The bromate formation accompanied by the degradation of 2,4-bromophenol in UV/peroxymonosulfate

This study explored the degradation kinetics of 2,4-bromophenol (2,4-DBP) and the fate of bromine affected by different water matrix (i.e., dissolved organic matter (DOC), chloride ions (Cl⁻)) and operation conditions (i.e., peroxymonosulfate (HSO₅⁻) dosage, 2,4-DBP concentration, and solution pH) in UV/HSO₅⁻ process. Results showed that there was a linear positive correlation between the apparent pseudo-first order rate constant of 2,4-DBP degradation (k_obs) and HSO₅⁻ dosage. The k_obs decreased as the initial 2,4-DBP concentrations increased, and significantly increased by raising the pH value from 5 to 9. The presence of Cl⁻ had negligible effect on the degradation of 2,4-DBP in UV/HSO₅⁻ process, while DOC showed the remarkable inhibitory effect. In addition, results indicated that the formation of bromate (BrO₃⁻) from 2,4-DBP oxidation exhibited biphasic kinetics under various conditions (i.e., BrO₃⁻ was undetectable in the lag phase and rapidly generated in the secondary phase).
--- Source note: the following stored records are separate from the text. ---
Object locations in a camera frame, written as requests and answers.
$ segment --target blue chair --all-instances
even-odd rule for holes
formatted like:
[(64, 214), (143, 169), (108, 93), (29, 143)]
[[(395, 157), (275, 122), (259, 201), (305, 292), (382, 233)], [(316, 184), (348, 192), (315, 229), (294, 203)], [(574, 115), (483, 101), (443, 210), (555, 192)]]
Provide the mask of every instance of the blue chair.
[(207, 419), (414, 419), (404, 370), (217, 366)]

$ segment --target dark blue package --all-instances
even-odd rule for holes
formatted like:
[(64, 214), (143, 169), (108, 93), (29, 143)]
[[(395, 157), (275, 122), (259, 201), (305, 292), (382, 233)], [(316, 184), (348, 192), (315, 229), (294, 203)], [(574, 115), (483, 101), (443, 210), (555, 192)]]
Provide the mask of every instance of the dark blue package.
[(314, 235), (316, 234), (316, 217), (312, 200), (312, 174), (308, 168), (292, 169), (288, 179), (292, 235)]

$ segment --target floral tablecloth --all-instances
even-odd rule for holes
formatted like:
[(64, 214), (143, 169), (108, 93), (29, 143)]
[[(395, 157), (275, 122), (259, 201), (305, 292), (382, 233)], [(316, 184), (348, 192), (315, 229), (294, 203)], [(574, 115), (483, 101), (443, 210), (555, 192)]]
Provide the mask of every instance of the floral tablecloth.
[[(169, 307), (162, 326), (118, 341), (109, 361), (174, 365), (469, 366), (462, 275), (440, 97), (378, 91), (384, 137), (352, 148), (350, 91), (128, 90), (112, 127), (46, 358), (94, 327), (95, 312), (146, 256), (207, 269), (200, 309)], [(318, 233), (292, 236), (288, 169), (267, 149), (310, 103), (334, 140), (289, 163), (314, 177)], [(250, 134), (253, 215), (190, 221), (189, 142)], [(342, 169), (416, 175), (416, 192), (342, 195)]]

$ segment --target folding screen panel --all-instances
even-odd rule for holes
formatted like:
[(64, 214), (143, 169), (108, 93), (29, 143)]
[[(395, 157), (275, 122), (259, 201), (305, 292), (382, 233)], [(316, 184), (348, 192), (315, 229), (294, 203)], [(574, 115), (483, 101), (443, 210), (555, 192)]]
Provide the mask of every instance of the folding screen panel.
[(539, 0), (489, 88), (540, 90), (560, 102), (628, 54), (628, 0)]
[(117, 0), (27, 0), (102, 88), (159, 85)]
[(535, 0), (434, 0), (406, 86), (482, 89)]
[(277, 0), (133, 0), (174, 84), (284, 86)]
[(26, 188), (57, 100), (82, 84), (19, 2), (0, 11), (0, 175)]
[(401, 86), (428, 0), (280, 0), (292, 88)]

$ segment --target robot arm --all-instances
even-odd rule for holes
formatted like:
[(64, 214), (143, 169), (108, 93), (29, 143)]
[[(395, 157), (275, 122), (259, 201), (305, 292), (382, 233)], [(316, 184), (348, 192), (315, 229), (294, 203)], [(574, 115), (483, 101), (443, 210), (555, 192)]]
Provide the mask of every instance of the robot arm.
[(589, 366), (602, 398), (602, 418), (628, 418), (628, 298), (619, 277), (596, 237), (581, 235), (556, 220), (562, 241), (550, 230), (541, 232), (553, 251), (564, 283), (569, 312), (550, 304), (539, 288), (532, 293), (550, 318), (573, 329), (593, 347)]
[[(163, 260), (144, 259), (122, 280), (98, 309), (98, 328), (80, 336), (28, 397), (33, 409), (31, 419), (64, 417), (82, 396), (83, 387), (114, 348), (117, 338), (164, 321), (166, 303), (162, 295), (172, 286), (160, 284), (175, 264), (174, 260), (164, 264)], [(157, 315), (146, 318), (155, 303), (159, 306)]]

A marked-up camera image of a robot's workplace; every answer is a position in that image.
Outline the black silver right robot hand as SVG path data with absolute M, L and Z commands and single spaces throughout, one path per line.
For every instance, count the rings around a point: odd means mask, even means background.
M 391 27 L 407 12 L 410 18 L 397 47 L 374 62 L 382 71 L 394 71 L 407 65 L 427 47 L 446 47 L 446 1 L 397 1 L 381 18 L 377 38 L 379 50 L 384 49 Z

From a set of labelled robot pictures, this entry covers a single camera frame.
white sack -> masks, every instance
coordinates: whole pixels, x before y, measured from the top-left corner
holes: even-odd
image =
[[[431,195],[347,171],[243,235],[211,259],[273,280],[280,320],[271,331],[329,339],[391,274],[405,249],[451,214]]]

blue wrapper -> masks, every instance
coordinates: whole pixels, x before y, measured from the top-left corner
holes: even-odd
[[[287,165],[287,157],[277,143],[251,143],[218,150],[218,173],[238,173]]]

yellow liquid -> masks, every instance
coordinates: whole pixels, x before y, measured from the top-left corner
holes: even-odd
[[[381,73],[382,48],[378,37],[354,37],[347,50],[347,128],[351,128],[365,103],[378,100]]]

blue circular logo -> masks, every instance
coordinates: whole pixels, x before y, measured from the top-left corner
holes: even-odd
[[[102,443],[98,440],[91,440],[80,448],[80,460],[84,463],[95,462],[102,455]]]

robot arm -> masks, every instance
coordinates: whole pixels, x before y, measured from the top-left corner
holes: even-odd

The yield of BrO₃⁻ increased up to 100% when HSO₅⁻ dosage was higher than 500 μM. The longer lag-phase of BrO₃⁻ formation was observed when the initial 2,4-DBP concentration increased from 1 μM to 10 μΜ, while the formation rate and concentration of BrO₃⁻ were promoted. The lag phase of BrO₃⁻ formation at pH 5 was shorter than that at pH 7 (i.e., 0 min vs 5 min), while no BrO₃⁻ was detected at pH 9. The presence of Cl⁻ (1–5 mM) suppressed BrO₃⁻ formation significantly. DOC could scavenge the generated HOBr/OBr⁻ and bromine atom (Br·) to inhibit the yield of BrO₃⁻. This study suggested that bromophenols could be degraded effectively by UV/HSO₅⁻ process, whereas the great potential of BrO₃⁻ formation should be paid attention to during advanced oxidation of bromine-containing aromatic compounds.